Lines that contain the string "scene" are the ones to list; copy all of them from the records.

**Input for this task:**

□ □ □

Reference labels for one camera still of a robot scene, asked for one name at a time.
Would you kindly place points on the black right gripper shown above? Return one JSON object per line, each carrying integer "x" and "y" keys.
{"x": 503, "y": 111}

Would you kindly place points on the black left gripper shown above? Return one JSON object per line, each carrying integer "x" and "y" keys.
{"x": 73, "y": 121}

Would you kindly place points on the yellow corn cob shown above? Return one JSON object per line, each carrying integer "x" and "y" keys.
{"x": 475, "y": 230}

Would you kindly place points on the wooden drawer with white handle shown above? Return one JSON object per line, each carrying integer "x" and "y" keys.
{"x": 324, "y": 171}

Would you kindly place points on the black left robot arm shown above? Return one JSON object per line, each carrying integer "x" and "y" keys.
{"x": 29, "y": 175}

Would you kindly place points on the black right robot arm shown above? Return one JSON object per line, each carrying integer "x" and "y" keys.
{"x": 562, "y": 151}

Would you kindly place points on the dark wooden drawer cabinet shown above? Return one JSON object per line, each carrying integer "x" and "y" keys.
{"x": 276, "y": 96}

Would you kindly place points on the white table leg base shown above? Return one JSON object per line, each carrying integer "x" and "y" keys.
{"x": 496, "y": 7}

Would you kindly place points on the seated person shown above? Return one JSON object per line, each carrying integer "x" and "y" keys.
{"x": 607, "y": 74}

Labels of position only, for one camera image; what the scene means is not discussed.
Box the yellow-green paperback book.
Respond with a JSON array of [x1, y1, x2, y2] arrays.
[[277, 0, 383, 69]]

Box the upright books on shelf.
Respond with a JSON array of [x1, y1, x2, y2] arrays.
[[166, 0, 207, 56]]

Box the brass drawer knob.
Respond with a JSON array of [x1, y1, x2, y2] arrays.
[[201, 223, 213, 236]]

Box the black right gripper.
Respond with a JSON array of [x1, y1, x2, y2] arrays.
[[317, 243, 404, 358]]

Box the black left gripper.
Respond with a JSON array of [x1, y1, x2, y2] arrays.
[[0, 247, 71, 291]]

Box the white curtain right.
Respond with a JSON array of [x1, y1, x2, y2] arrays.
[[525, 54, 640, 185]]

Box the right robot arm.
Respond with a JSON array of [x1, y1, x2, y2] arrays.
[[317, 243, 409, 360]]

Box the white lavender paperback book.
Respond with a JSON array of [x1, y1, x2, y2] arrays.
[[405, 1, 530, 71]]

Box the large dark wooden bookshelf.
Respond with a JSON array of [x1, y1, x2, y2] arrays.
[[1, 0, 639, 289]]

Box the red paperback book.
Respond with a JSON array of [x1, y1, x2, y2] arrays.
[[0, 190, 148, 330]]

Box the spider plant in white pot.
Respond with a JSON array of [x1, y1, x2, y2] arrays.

□ □ □

**Your solution:**
Reference labels for one camera still of a robot scene, asked for one name at a time.
Labels of position only, for one camera image; what the scene means is not discussed.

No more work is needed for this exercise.